Data entries
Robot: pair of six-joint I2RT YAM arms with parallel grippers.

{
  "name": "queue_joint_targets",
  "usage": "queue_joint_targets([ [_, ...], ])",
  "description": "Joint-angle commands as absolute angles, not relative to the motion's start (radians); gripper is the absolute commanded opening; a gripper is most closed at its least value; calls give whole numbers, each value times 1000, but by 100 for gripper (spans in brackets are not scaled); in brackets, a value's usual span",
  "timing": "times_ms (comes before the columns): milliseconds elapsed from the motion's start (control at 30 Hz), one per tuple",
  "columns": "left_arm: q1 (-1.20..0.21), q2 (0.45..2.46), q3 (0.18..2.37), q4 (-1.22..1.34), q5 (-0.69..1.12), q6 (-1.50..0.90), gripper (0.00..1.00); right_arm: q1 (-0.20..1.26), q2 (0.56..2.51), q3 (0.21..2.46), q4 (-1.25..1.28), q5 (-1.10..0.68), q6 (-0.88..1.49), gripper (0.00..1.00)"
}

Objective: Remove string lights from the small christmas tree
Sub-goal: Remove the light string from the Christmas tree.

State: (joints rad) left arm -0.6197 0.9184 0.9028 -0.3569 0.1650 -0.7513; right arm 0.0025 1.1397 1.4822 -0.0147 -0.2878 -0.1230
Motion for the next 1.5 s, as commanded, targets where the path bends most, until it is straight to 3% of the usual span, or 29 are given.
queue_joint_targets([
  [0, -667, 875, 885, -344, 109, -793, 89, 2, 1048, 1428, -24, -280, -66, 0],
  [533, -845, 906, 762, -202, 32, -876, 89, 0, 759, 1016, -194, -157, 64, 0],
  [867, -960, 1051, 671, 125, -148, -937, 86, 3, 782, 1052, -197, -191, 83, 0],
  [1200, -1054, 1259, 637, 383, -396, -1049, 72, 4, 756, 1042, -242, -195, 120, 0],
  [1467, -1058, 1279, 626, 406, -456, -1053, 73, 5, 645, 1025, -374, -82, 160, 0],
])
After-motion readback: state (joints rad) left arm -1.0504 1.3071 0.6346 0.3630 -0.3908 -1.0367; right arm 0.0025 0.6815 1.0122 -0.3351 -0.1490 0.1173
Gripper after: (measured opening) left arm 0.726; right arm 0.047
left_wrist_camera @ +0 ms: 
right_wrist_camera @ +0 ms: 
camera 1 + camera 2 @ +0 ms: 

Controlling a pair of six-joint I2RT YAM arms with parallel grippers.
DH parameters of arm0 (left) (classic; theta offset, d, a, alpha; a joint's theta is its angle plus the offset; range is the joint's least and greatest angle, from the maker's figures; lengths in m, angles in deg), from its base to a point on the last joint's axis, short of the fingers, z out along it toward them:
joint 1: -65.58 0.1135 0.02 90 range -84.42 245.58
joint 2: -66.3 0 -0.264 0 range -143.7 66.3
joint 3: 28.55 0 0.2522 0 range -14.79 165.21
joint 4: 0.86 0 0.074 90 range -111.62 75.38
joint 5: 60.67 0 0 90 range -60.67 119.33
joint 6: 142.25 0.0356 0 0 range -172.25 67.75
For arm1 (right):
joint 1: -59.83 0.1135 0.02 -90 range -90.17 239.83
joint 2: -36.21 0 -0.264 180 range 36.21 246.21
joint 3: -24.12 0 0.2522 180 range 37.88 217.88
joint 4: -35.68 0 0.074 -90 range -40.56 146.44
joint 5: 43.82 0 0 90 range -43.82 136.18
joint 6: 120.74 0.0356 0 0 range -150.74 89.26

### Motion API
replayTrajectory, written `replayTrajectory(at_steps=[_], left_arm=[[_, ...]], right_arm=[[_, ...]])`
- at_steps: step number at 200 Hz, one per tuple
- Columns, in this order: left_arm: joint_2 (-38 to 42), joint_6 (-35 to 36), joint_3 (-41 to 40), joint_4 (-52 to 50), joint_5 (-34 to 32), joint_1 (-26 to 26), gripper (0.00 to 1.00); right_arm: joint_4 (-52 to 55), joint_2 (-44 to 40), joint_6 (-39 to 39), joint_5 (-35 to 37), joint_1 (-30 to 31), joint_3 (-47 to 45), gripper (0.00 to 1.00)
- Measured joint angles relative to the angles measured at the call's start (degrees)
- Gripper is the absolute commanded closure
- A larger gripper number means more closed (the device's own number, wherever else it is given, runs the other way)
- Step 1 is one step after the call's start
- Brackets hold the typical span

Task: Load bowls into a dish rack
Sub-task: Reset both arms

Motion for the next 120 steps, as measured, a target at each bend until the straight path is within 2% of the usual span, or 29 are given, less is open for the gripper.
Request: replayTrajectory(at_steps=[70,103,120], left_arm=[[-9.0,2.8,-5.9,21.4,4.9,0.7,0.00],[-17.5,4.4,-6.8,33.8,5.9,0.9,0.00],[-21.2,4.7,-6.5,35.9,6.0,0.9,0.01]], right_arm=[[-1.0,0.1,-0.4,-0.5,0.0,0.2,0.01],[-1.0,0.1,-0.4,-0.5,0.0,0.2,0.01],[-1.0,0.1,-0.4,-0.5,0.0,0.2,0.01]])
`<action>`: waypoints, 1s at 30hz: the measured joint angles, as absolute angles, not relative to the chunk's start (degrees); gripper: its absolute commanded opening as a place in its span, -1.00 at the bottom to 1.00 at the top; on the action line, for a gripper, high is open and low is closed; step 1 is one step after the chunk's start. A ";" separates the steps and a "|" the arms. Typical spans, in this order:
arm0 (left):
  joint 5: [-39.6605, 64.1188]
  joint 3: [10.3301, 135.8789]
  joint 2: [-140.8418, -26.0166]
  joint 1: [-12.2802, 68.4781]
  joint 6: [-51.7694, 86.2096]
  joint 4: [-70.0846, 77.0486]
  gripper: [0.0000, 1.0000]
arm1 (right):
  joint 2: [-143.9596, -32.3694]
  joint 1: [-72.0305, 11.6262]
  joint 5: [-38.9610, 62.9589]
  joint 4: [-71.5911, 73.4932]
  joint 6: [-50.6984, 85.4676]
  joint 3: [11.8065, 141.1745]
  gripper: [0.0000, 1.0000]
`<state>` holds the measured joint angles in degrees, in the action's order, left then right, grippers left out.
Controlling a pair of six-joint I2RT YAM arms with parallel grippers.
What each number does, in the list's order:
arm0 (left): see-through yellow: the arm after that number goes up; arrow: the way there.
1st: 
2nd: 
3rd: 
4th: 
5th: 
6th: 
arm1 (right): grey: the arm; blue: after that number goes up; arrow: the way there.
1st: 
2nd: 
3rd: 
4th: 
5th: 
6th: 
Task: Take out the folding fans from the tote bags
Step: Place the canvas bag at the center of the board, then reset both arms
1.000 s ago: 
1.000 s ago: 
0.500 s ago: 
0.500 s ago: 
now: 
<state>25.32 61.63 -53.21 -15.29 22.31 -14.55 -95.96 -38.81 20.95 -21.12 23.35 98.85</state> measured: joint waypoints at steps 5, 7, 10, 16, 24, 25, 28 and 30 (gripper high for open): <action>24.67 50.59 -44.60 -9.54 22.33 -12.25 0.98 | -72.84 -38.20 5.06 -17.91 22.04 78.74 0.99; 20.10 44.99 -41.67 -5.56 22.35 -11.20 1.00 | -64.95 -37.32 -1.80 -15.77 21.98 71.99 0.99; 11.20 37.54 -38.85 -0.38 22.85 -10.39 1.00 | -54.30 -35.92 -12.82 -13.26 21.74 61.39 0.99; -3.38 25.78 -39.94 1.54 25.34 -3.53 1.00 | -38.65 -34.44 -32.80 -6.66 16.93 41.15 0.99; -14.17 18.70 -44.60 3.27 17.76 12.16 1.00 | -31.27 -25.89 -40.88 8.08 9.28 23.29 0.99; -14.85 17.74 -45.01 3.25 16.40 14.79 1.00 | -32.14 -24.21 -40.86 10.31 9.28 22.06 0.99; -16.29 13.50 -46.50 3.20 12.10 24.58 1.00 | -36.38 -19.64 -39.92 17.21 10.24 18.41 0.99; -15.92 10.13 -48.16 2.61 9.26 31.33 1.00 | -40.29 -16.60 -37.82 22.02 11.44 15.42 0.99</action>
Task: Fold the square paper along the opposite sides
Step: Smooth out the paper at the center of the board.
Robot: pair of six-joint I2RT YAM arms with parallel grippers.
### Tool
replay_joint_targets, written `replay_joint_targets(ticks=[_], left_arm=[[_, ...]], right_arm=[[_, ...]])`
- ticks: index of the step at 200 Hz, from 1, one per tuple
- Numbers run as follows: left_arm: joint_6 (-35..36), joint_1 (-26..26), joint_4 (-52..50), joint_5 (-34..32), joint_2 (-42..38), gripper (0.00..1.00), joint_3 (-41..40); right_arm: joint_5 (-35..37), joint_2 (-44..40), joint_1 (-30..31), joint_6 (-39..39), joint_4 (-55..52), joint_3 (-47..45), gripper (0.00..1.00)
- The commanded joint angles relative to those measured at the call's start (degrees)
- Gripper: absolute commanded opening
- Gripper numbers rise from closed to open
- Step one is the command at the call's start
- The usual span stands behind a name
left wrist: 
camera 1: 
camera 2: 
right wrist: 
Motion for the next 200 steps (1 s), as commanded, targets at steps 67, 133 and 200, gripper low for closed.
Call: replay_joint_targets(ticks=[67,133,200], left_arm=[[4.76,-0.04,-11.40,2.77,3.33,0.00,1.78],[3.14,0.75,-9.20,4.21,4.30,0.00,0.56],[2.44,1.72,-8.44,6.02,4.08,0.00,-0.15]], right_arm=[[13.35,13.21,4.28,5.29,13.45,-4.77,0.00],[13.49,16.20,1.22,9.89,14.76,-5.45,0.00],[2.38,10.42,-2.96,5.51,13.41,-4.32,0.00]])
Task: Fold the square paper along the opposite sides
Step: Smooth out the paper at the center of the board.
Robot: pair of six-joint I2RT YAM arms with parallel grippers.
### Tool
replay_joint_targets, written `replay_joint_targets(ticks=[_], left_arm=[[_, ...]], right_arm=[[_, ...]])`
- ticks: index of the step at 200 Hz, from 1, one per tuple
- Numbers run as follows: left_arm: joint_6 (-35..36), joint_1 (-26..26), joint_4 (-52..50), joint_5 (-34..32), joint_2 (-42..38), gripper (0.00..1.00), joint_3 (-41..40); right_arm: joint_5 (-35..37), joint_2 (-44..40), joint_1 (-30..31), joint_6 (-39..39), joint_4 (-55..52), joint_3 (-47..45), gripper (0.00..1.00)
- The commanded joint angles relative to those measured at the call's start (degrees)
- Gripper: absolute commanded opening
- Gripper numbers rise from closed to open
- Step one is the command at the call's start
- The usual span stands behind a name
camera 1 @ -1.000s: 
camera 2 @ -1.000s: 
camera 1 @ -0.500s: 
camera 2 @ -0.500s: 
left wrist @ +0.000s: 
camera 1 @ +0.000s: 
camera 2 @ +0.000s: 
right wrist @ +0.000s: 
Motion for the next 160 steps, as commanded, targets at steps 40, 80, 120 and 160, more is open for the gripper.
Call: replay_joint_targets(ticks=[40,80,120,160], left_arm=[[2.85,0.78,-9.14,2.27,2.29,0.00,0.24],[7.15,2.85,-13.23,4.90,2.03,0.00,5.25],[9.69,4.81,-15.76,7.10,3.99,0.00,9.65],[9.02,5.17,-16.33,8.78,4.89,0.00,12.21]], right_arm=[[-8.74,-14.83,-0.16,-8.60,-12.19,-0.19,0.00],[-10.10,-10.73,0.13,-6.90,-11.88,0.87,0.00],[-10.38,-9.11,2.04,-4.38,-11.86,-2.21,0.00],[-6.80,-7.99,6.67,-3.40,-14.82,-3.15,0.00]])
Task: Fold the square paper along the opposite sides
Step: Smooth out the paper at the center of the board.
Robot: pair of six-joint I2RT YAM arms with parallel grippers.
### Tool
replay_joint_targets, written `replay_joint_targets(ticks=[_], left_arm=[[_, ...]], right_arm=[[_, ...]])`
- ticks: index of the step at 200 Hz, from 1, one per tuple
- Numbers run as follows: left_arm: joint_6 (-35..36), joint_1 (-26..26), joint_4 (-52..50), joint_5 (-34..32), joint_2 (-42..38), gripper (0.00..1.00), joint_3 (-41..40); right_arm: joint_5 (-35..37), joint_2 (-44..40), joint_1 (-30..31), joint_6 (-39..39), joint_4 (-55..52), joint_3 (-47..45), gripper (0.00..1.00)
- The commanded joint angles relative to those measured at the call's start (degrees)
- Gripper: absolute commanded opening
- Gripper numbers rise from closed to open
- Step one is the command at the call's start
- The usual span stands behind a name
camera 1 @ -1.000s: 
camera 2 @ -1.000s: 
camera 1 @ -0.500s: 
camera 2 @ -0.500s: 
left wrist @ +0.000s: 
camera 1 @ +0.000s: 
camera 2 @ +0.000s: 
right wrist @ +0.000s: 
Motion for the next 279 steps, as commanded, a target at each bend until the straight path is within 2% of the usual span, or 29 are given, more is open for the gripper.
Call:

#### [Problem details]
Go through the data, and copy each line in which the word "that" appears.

#### [Completed task]
arm0 (left): see-through yellow: the arm after that number goes up; arrow: the way there.
arm1 (right): grey: the arm; blue: after that number goes up; arrow: the way there.

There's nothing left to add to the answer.